Data shown:
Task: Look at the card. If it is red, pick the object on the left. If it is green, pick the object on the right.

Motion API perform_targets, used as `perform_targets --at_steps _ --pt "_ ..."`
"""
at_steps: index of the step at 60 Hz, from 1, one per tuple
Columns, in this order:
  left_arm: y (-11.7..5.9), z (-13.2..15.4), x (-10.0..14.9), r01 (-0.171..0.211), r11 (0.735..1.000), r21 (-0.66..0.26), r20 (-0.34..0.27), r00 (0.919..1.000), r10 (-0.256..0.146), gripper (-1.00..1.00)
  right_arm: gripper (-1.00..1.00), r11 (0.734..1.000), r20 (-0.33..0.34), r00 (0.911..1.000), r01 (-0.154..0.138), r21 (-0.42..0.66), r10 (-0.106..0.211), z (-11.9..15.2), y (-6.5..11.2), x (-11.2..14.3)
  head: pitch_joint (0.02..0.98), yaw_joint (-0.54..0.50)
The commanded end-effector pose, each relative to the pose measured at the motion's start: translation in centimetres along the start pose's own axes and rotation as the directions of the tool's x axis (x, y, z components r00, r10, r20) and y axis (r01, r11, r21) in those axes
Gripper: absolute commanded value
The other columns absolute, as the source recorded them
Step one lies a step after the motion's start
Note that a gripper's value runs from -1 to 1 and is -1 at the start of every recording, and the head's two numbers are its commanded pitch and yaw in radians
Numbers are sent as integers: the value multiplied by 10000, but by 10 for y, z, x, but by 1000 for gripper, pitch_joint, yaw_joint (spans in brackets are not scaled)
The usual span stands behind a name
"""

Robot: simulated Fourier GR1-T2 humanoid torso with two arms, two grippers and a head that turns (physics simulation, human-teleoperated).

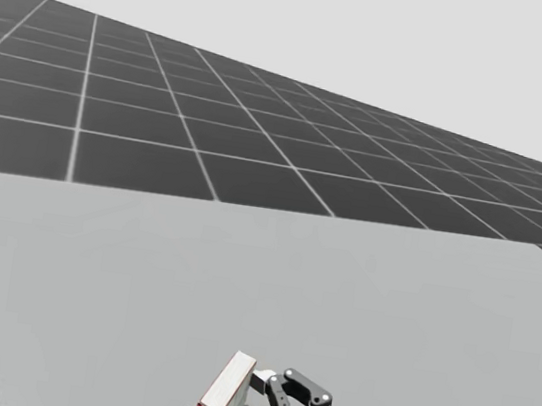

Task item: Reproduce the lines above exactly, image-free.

Written solution:
Task: Look at the card. If it is red, pick the object on the left. If it is green, pick the object on the right.

Motion API perform_targets, used as `perform_targets --at_steps _ --pt "_ ..."`
"""
at_steps: index of the step at 60 Hz, from 1, one per tuple
Columns, in this order:
  left_arm: y (-11.7..5.9), z (-13.2..15.4), x (-10.0..14.9), r01 (-0.171..0.211), r11 (0.735..1.000), r21 (-0.66..0.26), r20 (-0.34..0.27), r00 (0.919..1.000), r10 (-0.256..0.146), gripper (-1.00..1.00)
  right_arm: gripper (-1.00..1.00), r11 (0.734..1.000), r20 (-0.33..0.34), r00 (0.911..1.000), r01 (-0.154..0.138), r21 (-0.42..0.66), r10 (-0.106..0.211), z (-11.9..15.2), y (-6.5..11.2), x (-11.2..14.3)
  head: pitch_joint (0.02..0.98), yaw_joint (-0.54..0.50)
The commanded end-effector pose, each relative to the pose measured at the motion's start: translation in centimetres along the start pose's own axes and rotation as the directions of the tool's x axis (x, y, z components r00, r10, r20) and y axis (r01, r11, r21) in those axes
Gripper: absolute commanded value
The other columns absolute, as the source recorded them
Step one lies a step after the motion's start
Note that a gripper's value runs from -1 to 1 and is -1 at the start of every recording, and the head's two numbers are its commanded pitch and yaw in radians
Numbers are sent as integers: the value multiplied by 10000, but by 10 for y, z, x, but by 1000 for gripper, pitch_joint, yaw_joint (spans in brackets are not scaled)
The usual span stands behind a name
"""

Robot: simulated Fourier GR1-T2 humanoid torso with two arms, two grippers and a head that turns (physics simulation, human-teleoperated).

The generated output is now complete.